◆ **Exercise requirements**
Based on the entries below, how many lines contain the word "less"? Respond with only the number.

Working data START

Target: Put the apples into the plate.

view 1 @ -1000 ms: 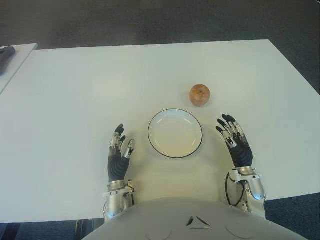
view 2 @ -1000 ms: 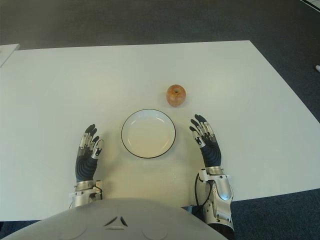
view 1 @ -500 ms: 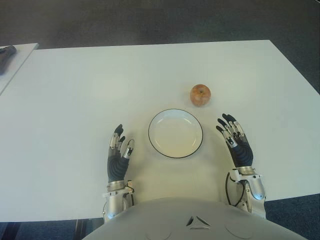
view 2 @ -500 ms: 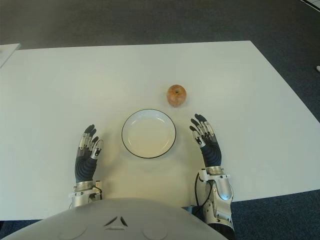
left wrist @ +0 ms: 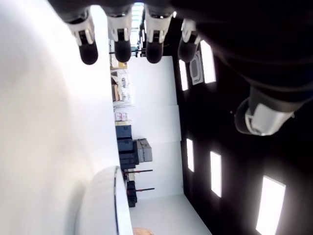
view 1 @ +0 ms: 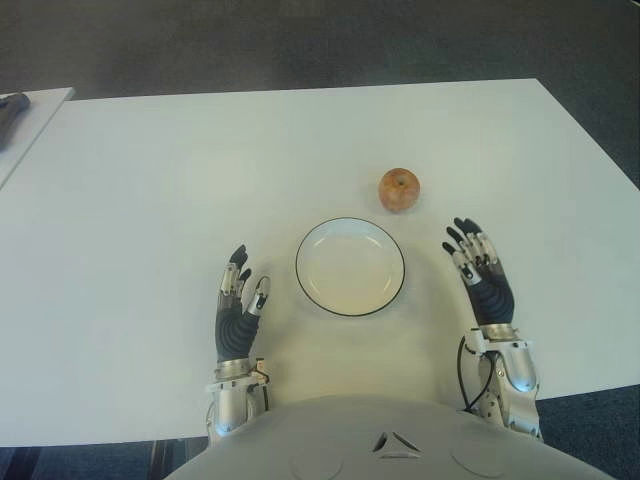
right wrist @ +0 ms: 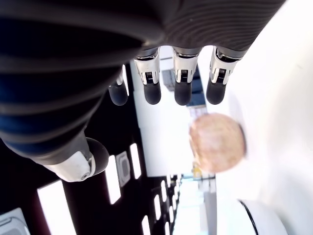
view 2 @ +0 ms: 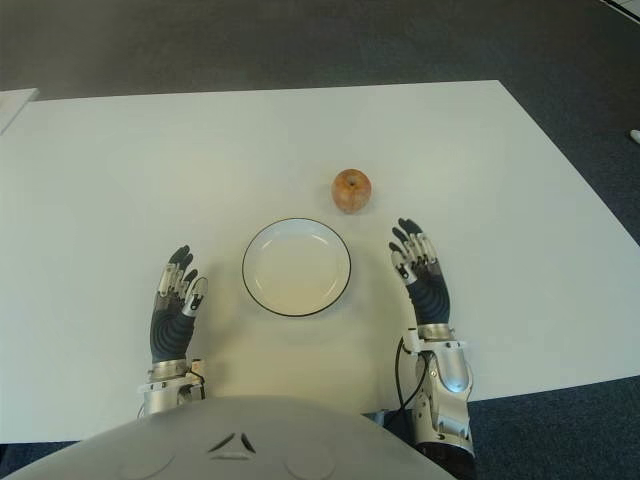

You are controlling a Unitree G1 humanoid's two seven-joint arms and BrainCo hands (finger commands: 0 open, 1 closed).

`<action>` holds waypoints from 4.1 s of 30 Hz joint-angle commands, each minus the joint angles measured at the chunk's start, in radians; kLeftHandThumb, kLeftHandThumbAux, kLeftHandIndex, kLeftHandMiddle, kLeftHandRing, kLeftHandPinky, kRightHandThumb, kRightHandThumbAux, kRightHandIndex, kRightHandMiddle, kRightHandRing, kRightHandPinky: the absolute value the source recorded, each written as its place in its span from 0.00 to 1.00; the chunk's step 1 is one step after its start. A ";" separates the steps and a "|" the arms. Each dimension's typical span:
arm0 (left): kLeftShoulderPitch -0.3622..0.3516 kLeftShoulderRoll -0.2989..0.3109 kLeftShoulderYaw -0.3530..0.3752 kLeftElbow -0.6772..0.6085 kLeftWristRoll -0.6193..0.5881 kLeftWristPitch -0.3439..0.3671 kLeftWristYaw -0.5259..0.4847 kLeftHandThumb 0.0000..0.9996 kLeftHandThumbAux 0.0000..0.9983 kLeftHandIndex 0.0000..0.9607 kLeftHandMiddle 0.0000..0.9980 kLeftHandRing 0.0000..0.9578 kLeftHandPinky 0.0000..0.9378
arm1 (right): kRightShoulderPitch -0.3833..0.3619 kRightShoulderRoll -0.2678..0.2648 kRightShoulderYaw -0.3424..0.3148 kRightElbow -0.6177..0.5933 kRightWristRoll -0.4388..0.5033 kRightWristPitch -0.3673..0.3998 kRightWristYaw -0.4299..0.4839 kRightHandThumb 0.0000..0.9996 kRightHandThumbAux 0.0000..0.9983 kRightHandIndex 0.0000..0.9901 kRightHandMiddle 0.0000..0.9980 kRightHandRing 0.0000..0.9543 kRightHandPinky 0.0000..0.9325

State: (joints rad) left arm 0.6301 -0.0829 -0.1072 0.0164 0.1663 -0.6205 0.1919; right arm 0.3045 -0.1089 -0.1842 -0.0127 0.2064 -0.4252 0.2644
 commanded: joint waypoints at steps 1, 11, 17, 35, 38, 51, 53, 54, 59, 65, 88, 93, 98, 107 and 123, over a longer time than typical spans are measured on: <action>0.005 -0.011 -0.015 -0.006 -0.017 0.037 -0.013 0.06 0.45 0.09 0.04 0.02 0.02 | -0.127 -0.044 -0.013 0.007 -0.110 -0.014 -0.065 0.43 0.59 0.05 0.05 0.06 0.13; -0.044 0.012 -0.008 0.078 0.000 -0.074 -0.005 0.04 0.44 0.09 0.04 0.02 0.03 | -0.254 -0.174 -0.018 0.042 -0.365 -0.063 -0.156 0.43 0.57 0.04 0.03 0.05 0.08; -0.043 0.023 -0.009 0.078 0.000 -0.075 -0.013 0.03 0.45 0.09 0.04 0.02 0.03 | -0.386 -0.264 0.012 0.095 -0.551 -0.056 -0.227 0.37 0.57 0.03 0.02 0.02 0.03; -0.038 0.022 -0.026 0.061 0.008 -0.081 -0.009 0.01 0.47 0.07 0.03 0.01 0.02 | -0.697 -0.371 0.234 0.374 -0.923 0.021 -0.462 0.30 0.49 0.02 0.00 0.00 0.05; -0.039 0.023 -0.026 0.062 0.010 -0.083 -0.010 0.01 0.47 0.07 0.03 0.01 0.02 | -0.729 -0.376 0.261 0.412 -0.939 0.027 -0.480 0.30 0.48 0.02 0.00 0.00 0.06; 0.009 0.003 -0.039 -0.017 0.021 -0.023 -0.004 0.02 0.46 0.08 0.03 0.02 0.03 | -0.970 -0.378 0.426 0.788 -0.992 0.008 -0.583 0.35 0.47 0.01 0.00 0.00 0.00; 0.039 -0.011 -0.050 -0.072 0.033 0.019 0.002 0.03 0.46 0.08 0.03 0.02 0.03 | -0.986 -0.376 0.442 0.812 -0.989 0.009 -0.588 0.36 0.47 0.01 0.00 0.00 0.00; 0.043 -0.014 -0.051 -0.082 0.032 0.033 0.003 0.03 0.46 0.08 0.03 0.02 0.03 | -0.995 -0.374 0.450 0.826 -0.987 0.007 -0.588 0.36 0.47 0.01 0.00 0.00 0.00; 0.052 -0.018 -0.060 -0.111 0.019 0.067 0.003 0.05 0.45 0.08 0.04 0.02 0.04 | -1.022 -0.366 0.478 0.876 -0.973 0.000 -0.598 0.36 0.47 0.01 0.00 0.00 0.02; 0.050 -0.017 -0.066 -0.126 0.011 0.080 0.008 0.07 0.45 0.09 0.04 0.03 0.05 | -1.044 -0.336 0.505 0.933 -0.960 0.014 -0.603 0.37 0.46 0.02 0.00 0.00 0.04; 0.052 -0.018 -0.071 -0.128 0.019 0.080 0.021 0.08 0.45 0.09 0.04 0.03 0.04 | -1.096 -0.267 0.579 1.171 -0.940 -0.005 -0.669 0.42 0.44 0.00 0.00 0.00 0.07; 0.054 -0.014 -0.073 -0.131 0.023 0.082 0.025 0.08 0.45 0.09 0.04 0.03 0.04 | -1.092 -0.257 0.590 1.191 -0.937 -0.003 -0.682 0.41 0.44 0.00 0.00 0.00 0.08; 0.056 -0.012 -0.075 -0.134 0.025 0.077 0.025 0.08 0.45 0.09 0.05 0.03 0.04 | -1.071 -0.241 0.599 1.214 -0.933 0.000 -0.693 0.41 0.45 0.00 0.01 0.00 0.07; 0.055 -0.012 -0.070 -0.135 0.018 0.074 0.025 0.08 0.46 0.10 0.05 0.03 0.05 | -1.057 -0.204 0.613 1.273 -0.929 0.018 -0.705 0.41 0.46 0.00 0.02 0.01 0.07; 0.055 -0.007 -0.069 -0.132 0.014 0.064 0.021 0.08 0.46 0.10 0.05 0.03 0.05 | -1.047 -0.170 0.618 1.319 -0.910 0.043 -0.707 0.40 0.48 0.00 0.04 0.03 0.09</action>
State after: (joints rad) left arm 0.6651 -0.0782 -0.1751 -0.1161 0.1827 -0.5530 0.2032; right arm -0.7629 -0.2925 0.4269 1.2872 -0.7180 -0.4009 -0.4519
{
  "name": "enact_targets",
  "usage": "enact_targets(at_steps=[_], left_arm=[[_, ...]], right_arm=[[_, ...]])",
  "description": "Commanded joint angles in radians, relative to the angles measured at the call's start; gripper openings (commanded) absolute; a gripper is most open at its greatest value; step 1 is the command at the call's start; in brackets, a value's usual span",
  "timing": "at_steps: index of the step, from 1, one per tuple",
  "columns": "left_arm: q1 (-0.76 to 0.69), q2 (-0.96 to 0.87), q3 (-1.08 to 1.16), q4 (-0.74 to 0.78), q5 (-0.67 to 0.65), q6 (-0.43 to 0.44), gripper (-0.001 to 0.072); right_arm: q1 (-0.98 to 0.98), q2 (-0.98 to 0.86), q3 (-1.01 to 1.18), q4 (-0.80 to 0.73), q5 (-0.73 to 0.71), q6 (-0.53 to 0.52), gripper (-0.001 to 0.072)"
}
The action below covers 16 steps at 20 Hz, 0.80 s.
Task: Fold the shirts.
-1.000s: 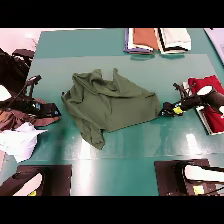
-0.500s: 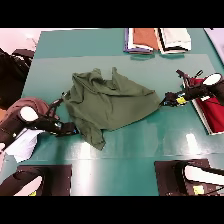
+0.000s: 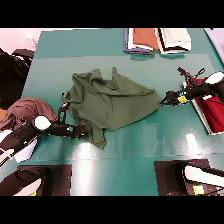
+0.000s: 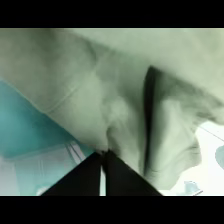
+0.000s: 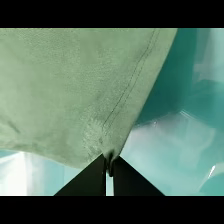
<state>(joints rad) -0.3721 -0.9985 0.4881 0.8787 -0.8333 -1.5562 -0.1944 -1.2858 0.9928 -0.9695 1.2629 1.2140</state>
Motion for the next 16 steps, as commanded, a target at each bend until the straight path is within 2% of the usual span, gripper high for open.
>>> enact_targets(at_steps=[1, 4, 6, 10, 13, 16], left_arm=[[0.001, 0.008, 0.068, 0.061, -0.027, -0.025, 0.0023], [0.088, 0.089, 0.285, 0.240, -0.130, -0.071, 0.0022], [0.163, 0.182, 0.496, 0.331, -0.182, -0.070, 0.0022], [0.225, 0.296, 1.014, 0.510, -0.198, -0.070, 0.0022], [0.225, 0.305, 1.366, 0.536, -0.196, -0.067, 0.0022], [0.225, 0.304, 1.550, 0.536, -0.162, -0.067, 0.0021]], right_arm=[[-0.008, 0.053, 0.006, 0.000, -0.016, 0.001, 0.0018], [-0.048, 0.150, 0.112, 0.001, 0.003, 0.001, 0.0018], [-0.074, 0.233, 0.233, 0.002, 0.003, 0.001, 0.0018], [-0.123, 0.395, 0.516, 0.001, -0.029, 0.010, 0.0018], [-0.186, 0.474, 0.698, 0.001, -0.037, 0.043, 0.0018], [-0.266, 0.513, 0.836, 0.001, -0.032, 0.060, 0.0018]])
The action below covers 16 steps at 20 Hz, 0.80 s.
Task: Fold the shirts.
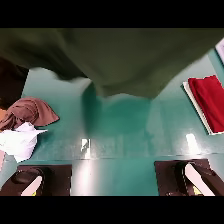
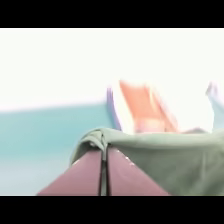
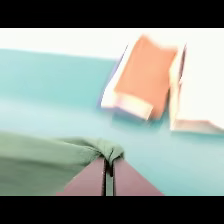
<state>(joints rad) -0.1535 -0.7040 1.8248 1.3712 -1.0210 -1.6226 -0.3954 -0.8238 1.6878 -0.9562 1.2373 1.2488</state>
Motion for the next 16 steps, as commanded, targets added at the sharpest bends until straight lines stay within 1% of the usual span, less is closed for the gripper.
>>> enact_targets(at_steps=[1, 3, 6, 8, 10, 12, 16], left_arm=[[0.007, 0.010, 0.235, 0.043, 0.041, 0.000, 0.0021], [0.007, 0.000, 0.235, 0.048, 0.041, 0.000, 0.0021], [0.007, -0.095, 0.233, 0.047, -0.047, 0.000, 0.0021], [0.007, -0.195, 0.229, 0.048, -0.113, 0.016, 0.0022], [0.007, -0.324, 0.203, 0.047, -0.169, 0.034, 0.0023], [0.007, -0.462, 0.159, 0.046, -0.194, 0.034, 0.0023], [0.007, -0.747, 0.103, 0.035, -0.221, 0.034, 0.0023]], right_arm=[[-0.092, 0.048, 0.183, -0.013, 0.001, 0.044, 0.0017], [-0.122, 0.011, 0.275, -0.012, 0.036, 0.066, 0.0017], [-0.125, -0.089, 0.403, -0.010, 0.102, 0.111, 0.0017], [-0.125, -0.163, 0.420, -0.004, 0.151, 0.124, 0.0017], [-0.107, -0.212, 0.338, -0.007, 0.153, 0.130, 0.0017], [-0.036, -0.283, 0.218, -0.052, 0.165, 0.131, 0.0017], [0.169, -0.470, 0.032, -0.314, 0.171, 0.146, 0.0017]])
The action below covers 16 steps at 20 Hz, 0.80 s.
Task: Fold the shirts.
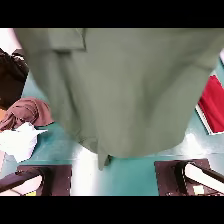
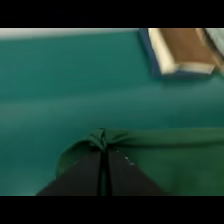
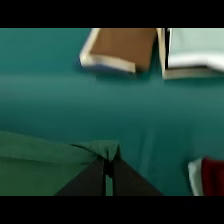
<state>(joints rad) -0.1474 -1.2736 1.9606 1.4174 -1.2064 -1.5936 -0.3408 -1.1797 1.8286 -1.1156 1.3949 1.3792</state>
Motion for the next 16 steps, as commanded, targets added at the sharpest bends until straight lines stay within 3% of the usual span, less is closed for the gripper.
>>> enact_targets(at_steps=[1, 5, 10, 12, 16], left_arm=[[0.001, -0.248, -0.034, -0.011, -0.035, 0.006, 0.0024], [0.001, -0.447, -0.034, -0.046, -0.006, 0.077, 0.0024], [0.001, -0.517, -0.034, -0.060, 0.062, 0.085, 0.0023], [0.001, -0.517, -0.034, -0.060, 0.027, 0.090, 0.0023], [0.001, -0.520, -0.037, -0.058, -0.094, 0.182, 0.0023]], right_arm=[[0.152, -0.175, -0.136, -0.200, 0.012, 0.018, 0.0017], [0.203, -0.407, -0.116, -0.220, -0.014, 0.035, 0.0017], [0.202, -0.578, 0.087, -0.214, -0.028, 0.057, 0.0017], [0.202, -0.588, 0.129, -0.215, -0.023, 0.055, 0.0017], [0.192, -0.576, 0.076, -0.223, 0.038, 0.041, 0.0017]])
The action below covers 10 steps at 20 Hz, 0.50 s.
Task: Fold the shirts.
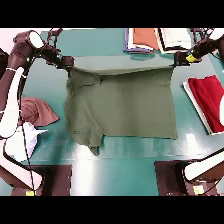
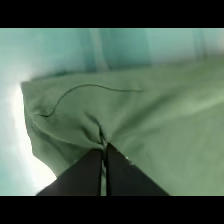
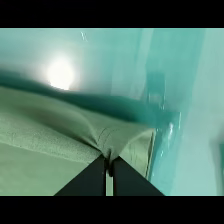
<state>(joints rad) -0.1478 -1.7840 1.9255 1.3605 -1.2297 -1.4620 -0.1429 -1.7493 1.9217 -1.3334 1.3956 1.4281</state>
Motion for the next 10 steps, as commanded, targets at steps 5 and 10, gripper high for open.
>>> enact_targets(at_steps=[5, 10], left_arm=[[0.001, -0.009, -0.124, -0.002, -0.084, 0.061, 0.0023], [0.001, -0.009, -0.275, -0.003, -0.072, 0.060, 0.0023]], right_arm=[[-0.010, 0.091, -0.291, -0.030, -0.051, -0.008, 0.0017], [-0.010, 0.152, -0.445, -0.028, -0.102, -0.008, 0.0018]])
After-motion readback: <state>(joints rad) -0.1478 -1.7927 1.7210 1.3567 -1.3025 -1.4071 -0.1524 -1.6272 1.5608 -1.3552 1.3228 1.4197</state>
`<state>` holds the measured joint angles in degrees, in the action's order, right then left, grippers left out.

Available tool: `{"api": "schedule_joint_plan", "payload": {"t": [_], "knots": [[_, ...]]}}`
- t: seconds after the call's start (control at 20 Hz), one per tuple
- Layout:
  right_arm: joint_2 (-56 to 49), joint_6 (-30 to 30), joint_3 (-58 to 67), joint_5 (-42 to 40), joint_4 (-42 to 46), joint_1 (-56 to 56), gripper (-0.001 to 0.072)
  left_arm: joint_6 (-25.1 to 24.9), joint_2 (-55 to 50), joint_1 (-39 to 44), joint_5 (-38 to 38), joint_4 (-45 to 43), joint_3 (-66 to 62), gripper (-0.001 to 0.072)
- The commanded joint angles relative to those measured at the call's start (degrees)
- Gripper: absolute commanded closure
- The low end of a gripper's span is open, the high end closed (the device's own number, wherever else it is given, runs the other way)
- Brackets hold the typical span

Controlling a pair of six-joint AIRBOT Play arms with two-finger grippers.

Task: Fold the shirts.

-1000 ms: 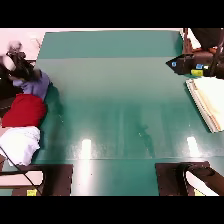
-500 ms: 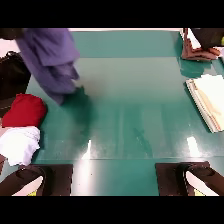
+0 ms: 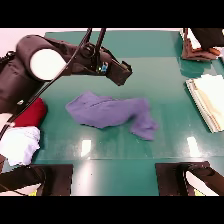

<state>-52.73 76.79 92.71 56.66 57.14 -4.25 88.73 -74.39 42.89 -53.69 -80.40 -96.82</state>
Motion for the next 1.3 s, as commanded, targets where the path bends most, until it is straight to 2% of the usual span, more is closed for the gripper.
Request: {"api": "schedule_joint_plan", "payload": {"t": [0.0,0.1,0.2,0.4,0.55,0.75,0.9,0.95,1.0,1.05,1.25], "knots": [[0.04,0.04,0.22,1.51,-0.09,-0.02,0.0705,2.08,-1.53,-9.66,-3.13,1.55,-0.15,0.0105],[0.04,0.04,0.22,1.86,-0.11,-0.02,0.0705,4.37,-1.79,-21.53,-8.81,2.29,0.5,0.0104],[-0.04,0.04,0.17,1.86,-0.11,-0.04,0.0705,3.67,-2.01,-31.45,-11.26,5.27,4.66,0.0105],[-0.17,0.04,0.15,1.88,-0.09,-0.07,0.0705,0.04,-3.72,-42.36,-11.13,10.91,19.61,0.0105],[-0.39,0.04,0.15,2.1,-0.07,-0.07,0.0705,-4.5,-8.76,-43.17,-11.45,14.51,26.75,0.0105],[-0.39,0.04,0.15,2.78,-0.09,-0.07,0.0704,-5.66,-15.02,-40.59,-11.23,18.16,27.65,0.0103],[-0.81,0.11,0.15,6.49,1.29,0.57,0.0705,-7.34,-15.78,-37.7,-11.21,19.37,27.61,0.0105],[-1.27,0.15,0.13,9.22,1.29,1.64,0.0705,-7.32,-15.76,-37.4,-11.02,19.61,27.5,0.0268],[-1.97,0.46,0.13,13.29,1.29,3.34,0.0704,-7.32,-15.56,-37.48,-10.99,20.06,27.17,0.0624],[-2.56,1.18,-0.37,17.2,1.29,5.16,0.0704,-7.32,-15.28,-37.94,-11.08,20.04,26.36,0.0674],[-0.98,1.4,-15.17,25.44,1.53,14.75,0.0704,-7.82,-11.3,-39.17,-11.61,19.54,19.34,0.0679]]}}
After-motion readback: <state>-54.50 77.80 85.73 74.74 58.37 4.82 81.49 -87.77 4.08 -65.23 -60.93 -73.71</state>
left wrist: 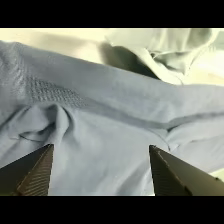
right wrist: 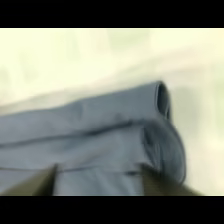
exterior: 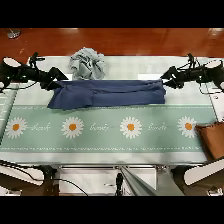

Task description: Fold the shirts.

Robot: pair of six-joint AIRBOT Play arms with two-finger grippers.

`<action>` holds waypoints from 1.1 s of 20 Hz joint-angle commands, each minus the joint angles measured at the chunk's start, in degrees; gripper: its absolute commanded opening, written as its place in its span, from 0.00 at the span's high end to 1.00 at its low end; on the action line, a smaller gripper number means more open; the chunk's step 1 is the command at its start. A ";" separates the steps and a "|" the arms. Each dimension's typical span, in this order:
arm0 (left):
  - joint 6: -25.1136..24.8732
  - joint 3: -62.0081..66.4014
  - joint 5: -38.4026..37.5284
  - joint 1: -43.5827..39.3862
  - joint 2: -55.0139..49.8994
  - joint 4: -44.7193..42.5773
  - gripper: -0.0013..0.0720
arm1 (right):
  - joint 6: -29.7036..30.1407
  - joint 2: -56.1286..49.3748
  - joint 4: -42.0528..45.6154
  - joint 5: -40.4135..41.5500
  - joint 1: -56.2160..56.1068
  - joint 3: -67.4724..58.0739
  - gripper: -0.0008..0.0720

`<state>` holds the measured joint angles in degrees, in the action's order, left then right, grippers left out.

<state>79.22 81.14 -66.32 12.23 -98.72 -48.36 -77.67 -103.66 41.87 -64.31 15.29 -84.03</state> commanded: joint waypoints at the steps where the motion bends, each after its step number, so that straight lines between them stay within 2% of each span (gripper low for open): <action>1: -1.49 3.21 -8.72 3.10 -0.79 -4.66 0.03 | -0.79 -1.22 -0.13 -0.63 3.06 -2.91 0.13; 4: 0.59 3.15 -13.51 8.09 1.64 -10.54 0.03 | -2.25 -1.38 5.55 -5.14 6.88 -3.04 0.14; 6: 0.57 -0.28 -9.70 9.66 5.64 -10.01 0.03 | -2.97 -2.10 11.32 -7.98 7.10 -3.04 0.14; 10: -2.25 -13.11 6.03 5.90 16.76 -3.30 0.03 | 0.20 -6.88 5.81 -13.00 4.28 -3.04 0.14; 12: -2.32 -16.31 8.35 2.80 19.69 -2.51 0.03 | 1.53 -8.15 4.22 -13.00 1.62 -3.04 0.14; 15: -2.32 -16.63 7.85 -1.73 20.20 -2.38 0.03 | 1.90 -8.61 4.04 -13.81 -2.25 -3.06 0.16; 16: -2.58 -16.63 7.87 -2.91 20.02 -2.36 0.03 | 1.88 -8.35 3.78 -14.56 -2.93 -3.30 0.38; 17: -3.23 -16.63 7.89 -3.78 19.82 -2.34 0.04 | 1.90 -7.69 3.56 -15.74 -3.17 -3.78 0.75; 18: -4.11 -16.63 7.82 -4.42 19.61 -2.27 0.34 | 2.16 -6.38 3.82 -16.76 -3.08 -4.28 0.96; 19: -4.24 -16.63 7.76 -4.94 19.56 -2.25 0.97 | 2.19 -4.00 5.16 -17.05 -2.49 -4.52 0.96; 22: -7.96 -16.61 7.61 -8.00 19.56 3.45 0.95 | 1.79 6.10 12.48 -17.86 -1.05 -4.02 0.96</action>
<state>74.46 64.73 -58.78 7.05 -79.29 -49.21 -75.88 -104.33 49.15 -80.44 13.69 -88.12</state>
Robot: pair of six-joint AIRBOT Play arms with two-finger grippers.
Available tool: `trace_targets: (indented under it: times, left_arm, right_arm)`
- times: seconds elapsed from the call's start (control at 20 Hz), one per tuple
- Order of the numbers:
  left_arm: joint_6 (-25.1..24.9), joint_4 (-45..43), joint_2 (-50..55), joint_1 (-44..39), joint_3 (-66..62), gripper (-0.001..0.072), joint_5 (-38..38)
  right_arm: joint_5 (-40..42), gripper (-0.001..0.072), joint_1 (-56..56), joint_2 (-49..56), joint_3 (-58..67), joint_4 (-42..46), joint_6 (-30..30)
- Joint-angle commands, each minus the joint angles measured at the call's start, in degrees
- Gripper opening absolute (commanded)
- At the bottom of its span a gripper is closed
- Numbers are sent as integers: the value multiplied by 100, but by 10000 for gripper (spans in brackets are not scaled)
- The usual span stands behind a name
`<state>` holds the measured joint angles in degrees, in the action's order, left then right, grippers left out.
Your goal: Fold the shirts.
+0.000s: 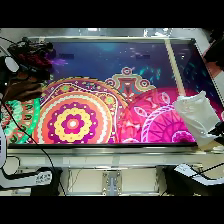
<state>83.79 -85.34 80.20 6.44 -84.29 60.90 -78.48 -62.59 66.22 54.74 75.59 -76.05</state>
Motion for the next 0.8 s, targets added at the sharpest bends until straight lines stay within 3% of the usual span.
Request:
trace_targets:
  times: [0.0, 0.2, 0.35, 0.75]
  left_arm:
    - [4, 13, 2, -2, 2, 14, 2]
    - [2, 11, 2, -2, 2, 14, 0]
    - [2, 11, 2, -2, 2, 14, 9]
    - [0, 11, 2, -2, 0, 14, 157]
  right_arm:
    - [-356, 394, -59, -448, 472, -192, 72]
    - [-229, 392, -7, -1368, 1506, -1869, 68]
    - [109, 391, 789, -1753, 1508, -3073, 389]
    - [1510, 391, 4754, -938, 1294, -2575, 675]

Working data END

◆ **Response area**
2